What is required -
Each line of the listing below should be restated word for word.

::::

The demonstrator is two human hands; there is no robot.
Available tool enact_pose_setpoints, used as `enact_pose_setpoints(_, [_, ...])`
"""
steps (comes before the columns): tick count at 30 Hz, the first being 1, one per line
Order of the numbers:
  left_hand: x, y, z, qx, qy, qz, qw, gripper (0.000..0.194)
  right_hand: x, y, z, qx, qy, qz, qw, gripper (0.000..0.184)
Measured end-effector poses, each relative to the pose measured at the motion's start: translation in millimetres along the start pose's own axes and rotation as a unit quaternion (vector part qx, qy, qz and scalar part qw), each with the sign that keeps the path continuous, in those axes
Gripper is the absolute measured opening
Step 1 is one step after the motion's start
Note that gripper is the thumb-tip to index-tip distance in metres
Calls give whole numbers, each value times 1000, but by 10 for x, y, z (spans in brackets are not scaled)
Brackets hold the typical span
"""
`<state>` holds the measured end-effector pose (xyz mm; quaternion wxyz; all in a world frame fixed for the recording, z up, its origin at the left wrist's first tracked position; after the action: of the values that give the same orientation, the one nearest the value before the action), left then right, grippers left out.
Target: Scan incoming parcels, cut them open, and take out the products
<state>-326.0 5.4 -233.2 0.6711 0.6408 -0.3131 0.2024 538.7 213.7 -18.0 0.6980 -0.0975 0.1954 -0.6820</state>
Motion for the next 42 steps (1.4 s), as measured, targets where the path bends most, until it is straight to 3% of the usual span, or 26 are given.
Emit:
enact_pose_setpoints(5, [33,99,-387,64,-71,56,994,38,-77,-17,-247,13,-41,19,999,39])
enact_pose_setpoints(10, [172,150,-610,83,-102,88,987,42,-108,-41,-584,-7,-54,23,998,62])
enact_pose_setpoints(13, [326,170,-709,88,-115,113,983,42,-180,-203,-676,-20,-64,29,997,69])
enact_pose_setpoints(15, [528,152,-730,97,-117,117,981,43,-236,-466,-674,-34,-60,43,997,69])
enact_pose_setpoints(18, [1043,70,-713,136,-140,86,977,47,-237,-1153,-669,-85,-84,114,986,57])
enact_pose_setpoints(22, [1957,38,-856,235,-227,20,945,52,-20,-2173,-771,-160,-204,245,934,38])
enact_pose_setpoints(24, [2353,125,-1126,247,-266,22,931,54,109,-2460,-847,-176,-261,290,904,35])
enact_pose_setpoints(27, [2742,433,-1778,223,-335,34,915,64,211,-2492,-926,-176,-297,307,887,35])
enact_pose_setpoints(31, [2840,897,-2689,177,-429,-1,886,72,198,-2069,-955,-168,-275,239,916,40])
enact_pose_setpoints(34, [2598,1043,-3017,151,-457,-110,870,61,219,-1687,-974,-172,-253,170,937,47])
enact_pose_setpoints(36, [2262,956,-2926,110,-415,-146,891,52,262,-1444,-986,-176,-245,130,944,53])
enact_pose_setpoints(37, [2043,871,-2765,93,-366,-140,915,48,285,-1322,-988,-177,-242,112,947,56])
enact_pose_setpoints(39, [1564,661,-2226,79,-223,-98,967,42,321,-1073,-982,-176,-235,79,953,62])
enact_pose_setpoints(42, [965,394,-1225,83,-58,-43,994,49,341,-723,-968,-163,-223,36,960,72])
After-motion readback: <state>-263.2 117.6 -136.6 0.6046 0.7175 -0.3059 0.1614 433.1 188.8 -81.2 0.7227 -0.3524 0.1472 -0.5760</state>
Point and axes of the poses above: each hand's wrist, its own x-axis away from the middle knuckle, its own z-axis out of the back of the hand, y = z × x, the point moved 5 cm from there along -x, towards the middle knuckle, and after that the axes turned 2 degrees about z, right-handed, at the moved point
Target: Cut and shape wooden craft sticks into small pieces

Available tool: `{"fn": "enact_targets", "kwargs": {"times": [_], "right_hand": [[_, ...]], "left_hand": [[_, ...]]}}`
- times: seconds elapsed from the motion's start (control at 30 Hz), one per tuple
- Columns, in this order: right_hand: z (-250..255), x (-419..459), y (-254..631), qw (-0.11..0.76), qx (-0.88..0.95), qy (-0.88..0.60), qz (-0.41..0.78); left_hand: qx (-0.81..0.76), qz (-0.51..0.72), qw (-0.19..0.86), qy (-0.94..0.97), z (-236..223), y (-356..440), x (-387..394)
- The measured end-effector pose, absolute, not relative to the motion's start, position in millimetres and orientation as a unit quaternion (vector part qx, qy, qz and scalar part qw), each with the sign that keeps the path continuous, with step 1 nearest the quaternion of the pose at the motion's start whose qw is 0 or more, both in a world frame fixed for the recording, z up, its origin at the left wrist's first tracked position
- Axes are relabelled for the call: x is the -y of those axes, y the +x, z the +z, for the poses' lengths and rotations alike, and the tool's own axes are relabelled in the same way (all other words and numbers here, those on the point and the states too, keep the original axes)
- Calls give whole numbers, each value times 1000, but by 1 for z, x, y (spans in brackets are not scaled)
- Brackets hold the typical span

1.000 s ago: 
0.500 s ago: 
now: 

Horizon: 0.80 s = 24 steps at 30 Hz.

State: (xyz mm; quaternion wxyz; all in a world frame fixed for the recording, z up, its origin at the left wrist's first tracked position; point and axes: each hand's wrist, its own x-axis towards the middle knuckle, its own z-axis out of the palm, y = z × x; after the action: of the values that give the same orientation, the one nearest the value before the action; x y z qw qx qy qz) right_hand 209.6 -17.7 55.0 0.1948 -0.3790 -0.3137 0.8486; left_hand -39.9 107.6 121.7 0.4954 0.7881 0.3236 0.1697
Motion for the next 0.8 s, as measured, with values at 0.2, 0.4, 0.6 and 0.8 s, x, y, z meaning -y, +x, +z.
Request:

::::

Written answer -
The demonstrator is two human hands; there is no robot.
Available tool enact_pose_setpoints, used as `enact_pose_setpoints(_, [_, ...])`
"""
steps (comes before the columns): tick count at 30 Hz, the first being 1, one per line
Order of the numbers:
  left_hand: x, y, z, qx, qy, qz, qw, gripper (0.000..0.194)
  right_hand: x, y, z, qx, qy, qz, qw, gripper (0.000..0.184)
Measured end-effector poses, each relative to the pose measured at the motion's start: translation in millimetres along the start pose's own axes and rotation as a unit quaternion (vector part qx, qy, qz and scalar part qw), each with the sign that keeps the path continuous, in those axes
Gripper is the absolute measured opening
Step 1 is one step after the motion's start
Note that gripper is the thumb-tip to index-tip distance in metres
Calls give whole numbers, each value times 1000, but by 10 for x, y, z (spans in brackets are not scaled)
Brackets hold the typical span
"""
`<state>` holds the measured end-effector pose (xyz mm; quaternion wxyz; all in a world frame fixed for the recording, z up, its origin at the left wrist's first tracked position; after the action: of the values that give the same orientation, the one nearest the value before the action), left then right, grippers left out.
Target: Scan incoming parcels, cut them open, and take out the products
<state>-326.0 5.4 -233.2 0.6711 0.6408 -0.3131 0.2024 538.7 213.7 -18.0 0.6980 -0.0975 0.1954 -0.6820</state>
Motion for the next 42 steps (1.4 s), as measured, targets where the path bends most, until it is straight to 3% of the usual span, or 26 are given.
Emit:
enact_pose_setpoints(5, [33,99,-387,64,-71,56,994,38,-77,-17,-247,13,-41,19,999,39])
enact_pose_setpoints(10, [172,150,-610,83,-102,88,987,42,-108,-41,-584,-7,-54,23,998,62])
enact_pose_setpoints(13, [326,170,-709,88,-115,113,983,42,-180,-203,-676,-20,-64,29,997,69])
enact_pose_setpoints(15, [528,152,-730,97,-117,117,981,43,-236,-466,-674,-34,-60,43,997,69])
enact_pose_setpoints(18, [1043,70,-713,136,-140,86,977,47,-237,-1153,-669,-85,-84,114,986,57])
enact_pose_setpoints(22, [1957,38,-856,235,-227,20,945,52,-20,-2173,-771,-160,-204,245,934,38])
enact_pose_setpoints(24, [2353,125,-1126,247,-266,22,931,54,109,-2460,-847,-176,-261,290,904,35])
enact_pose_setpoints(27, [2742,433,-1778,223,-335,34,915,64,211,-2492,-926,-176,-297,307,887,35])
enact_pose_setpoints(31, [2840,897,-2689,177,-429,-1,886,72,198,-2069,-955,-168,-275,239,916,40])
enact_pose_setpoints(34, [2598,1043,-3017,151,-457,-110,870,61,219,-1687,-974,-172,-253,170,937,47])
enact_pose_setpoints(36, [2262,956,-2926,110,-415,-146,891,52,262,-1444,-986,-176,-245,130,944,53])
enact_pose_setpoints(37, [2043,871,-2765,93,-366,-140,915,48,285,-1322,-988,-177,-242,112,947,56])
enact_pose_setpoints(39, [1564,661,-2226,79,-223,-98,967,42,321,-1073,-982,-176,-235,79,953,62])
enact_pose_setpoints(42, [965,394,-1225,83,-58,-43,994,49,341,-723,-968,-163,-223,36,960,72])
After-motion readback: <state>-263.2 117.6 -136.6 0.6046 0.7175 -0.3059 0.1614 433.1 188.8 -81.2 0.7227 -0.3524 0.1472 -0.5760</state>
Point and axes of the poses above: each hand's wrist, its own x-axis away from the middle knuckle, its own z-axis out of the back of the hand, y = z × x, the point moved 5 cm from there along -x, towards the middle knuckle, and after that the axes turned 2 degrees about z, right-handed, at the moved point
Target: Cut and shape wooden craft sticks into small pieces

Available tool: `{"fn": "enact_targets", "kwargs": {"times": [_], "right_hand": [[_, ...]], "left_hand": [[_, ...]]}}`
- times: seconds elapsed from the motion's start (control at 30 Hz), one per tuple
- Columns, in this order: right_hand: z (-250..255), x (-419..459), y (-254..631), qw (-0.11..0.76), qx (-0.88..0.95), qy (-0.88..0.60), qz (-0.41..0.78); left_hand: qx (-0.81..0.76), qz (-0.51..0.72), qw (-0.19..0.86), qy (-0.94..0.97), z (-236..223), y (-356..440), x (-387..394)
- The measured end-effector pose, absolute, not relative to the motion's start, position in millimetres and orientation as a unit quaternion (vector part qx, qy, qz and scalar part qw), each with the sign that keeps the path continuous, with step 1 nearest the quaternion of the pose at the motion's start whose qw is 0 or more, both in a world frame fixed for the recording, z up, its origin at the left wrist's first tracked position
- Axes are relabelled for the call: x is the -y of those axes, y the +x, z the +z, for the poses' lengths and rotations alike, and the tool's own axes are relabelled in the same way (all other words and numbers here, those on the point and the states too, keep the original axes)
- Calls give whole numbers, each value times 1000, but by 1 for z, x, y (spans in brackets are not scaled)
- Brackets hold the typical span

1.000 s ago: 
0.500 s ago: 
now: 

Horizon: 0.80 s = 24 steps at 30 Hz.

State: (xyz mm; quaternion wxyz; all in a world frame fixed for the recording, z up, its origin at the left wrist's first tracked position; point and axes: each hand's wrist, its own x-axis towards the middle knuckle, its own z-axis out of the palm, y = z × x; after the action: of the values that give the same orientation, the one nearest the value before the action; x y z qw qx qy qz) right_hand 209.6 -17.7 55.0 0.1948 -0.3790 -0.3137 0.8486; left_hand -39.9 107.6 121.7 0.4954 0.7881 0.3236 0.1697
Motion for the next 0.8 s, as measured, with values at 0.2, 0.4, 0.6 and 0.8 s, x, y, z meaning -y, +x, +z.
Request:

The required output has been given.